Alternatively, if you're building from a downstream project:

docker build -f jenkins-bootstrap-shared/Dockerfile -t jenkins .

The following environment variables can be overridden in the docker container if using docker-compose.

JENKINS_HOME Path Jenkins configuration location. Default is /var/lib/jenkins.
JENKINS_PORT int set the http listening port. -1 to disable, Default is 8080
JENKINS_DEBUG_LEVEL int set the level of debug msgs (1-9). Default is 5 (INFO level)
JENKINS_HANDLER_MAX int set the max no of worker threads to allow. Default is 100
JENKINS_HANDLER_IDLE int set the max no of idle worker threads to allow. Default is 20
JENKINS_ARGS Str Any additional args available to jenkins.war

Docker environment variables related to HTTPS. Note: HTTPS will only be available if a keystore is defined. All other variables are disabled without it.

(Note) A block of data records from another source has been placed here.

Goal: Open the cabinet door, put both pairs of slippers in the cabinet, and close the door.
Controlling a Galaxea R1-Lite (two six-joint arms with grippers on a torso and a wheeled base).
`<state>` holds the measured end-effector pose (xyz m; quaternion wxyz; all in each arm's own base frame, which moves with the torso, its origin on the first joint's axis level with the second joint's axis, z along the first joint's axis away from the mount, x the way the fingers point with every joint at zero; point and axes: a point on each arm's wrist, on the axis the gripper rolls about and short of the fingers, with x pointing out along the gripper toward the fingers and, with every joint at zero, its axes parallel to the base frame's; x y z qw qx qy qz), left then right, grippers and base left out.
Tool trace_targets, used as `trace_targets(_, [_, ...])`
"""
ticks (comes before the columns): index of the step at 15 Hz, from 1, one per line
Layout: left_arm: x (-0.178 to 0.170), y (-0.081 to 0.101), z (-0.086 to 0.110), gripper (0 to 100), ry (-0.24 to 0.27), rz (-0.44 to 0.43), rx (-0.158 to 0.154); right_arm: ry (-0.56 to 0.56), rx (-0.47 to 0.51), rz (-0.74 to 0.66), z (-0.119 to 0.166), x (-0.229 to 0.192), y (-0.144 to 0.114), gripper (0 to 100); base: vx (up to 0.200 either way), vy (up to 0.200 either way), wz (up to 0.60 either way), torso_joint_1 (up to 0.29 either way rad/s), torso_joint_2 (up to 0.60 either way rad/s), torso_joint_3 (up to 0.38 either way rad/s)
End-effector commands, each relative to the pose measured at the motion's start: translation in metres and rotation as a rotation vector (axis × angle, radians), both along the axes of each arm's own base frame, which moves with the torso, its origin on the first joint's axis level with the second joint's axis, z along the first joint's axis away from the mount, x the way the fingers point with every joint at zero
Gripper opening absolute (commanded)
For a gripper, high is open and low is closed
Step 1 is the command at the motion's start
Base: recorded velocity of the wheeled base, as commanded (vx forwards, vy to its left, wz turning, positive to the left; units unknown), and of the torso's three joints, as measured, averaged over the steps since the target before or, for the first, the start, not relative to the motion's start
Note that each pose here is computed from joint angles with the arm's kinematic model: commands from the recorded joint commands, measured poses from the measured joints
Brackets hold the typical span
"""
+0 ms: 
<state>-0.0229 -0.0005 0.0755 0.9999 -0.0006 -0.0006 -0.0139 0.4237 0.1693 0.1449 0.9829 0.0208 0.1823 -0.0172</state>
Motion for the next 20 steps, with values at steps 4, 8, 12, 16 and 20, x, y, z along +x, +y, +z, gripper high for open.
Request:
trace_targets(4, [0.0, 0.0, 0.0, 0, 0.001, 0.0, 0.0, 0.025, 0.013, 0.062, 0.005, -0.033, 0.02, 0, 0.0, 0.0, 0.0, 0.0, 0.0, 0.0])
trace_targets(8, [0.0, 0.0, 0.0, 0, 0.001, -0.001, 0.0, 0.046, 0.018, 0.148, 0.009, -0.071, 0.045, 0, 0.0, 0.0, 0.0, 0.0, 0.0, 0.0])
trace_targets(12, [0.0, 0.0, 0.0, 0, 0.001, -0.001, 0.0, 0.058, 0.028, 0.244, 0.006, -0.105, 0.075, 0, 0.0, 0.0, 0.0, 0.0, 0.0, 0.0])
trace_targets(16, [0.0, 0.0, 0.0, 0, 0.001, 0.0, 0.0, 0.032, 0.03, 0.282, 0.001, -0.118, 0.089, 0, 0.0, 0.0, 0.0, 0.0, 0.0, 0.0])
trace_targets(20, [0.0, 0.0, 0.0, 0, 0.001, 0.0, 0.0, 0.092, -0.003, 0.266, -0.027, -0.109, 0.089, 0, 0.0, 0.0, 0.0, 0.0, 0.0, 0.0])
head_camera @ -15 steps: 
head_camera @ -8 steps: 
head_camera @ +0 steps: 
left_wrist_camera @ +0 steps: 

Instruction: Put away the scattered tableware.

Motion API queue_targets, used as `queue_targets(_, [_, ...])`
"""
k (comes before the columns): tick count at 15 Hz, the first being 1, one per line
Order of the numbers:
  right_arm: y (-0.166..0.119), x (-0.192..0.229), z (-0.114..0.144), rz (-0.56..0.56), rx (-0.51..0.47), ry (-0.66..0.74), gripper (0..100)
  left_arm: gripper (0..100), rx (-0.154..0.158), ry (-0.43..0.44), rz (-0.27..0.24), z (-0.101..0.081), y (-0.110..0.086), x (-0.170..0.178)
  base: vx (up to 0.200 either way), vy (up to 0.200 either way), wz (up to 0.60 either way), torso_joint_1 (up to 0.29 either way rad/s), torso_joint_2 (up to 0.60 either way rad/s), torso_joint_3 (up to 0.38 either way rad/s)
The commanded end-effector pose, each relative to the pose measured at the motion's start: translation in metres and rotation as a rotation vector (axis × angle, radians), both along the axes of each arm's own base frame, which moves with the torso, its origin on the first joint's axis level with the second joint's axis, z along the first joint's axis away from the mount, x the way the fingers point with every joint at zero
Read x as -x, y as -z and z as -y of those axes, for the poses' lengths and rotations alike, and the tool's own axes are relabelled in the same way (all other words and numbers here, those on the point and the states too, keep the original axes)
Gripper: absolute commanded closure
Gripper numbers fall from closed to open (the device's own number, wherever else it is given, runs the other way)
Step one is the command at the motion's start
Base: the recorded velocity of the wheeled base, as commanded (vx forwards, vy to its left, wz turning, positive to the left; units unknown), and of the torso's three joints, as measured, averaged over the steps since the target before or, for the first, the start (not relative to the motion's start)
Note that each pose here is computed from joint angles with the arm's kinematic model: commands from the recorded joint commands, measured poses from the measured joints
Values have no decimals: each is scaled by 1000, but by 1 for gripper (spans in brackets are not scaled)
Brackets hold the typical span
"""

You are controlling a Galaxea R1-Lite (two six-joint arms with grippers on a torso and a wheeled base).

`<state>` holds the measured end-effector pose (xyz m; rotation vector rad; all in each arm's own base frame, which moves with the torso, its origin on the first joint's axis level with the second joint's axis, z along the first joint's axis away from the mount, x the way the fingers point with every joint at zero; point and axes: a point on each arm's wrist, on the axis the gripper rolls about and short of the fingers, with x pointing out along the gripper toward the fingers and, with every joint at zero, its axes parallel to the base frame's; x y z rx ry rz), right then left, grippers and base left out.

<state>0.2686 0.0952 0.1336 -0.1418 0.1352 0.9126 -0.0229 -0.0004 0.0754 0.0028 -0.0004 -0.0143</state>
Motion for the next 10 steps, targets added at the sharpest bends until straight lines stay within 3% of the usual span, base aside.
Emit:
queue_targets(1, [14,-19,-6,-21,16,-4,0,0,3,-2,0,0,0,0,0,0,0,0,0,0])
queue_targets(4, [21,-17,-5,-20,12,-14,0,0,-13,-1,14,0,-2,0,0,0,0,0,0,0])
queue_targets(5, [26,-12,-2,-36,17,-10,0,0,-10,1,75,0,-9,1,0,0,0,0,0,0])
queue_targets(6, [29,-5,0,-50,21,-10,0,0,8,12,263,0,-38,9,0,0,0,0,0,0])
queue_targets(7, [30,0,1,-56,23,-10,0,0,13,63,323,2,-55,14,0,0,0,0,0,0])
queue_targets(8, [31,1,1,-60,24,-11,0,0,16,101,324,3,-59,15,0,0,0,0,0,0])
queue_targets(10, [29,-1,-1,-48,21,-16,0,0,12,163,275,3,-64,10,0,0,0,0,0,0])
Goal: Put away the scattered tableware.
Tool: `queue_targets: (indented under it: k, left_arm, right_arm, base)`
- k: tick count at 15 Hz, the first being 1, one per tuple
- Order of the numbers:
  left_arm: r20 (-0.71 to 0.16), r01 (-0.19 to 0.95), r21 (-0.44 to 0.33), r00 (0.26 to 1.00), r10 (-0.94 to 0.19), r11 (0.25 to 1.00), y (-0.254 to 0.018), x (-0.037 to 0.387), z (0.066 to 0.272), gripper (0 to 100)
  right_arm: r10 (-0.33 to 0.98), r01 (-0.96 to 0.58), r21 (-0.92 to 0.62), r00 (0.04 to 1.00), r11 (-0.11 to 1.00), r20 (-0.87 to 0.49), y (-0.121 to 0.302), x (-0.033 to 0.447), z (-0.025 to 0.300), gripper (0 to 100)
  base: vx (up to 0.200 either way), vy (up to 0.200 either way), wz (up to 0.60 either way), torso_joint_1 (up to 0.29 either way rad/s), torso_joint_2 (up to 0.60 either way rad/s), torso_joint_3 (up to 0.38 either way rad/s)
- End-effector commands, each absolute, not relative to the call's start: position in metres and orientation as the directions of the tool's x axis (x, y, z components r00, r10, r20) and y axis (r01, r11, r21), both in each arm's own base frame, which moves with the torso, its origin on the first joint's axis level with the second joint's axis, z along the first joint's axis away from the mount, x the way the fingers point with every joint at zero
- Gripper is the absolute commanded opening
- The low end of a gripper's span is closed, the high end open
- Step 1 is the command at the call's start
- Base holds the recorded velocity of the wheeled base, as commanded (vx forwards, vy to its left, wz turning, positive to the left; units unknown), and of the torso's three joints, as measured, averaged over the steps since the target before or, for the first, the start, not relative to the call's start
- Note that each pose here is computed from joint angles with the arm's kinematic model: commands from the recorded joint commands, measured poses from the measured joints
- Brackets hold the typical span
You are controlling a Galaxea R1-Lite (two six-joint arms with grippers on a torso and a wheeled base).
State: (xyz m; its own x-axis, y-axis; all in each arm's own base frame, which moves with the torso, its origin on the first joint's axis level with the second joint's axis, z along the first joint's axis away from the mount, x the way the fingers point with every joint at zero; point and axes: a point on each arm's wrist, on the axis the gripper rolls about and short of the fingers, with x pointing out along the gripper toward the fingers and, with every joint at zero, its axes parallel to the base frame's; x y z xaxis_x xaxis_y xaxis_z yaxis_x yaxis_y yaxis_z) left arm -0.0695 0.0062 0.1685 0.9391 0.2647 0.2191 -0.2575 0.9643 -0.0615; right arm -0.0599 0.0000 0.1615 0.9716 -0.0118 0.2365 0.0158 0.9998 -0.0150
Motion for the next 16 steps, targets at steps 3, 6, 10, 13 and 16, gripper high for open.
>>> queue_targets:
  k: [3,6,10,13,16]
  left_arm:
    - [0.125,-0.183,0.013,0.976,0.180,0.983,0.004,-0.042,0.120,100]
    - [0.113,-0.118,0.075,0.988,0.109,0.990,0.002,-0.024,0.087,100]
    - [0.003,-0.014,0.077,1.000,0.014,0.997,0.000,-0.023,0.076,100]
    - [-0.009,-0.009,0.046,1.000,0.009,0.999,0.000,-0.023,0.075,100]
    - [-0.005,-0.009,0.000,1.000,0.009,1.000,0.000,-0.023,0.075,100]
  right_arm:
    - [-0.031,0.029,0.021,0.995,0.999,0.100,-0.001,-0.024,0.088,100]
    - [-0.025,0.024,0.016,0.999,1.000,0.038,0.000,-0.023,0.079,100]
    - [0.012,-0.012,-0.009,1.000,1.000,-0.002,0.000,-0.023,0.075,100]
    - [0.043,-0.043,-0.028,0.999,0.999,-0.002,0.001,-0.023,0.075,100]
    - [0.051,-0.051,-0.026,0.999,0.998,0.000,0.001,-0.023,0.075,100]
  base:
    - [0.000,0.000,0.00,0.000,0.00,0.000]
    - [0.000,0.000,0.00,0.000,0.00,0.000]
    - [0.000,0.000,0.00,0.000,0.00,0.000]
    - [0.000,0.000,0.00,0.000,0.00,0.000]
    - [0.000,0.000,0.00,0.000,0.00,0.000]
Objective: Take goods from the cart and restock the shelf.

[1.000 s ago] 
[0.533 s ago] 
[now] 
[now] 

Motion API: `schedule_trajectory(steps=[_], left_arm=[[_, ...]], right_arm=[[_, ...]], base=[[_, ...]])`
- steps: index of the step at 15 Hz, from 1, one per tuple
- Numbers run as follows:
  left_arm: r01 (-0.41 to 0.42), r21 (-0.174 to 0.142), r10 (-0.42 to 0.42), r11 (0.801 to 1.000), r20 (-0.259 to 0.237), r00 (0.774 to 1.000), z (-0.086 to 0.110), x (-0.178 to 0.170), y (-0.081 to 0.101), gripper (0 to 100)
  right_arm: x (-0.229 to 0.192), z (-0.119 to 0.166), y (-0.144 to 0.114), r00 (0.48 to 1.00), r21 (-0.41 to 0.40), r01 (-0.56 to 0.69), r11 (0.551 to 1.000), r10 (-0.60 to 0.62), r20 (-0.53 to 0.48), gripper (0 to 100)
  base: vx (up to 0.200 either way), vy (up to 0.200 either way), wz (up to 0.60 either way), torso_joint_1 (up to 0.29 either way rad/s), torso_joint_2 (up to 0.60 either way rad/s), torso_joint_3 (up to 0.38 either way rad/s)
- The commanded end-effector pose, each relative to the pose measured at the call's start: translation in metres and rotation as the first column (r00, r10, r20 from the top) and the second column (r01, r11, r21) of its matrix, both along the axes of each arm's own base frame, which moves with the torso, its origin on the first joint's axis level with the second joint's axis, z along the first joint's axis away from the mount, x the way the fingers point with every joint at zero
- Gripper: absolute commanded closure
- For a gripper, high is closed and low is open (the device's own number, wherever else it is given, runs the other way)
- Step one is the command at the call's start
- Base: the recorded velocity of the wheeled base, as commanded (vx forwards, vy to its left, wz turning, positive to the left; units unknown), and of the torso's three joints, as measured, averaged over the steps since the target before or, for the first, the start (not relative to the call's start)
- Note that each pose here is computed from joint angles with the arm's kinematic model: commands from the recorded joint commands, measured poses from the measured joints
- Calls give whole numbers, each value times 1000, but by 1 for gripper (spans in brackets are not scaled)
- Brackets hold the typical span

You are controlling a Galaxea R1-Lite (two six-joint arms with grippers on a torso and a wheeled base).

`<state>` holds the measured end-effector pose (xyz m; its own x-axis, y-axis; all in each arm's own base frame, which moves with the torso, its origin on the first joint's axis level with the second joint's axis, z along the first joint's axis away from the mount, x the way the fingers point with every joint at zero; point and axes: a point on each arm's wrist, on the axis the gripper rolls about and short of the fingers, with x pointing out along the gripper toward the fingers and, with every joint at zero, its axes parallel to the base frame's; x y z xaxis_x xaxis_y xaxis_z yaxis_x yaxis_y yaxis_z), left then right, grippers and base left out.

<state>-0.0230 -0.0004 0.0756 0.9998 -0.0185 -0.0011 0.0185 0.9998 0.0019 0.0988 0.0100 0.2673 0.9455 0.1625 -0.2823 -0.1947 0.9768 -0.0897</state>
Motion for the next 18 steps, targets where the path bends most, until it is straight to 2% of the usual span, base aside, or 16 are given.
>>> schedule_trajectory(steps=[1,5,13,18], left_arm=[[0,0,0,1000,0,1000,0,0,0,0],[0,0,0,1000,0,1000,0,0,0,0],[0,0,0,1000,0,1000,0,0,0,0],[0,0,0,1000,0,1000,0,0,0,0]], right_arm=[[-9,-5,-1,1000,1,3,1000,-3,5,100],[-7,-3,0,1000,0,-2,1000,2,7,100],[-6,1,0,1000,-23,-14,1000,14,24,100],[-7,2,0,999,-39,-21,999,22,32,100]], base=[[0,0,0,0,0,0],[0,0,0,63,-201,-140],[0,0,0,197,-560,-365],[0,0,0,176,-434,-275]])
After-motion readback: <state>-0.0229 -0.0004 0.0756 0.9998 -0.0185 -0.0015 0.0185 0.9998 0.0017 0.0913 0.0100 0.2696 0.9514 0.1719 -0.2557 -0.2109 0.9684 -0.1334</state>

JENKINS_KEYSTORE Path the location of the SSL KeyStore file.
JENKINS_HTTPS_PORT int set the https listening port. -1 to disable, Default is 8443.
JENKINS_HTTPS_KEYSTORE_PASSWORD Str the password for the SSL KeyStore file. Default is changeit
JENKINS_HTTPS_KEYSTORE_PASSWORD_FILE Path Same as password but in a file.

Note: if you plan to start the docker container from an existing Jenkins home, you must first set permissions to the uid/gid of the jenkins user inside the container. Example:

$ docker run -it --rm jenkinsbootstrapshared_jenkins id
uid=100(jenkins) gid=65533(nogroup) groups=65533(nogroup)

$ chown -R 100:65533 /path/to/jenkins/home

Other Usage

For service control and other usage see USAGE.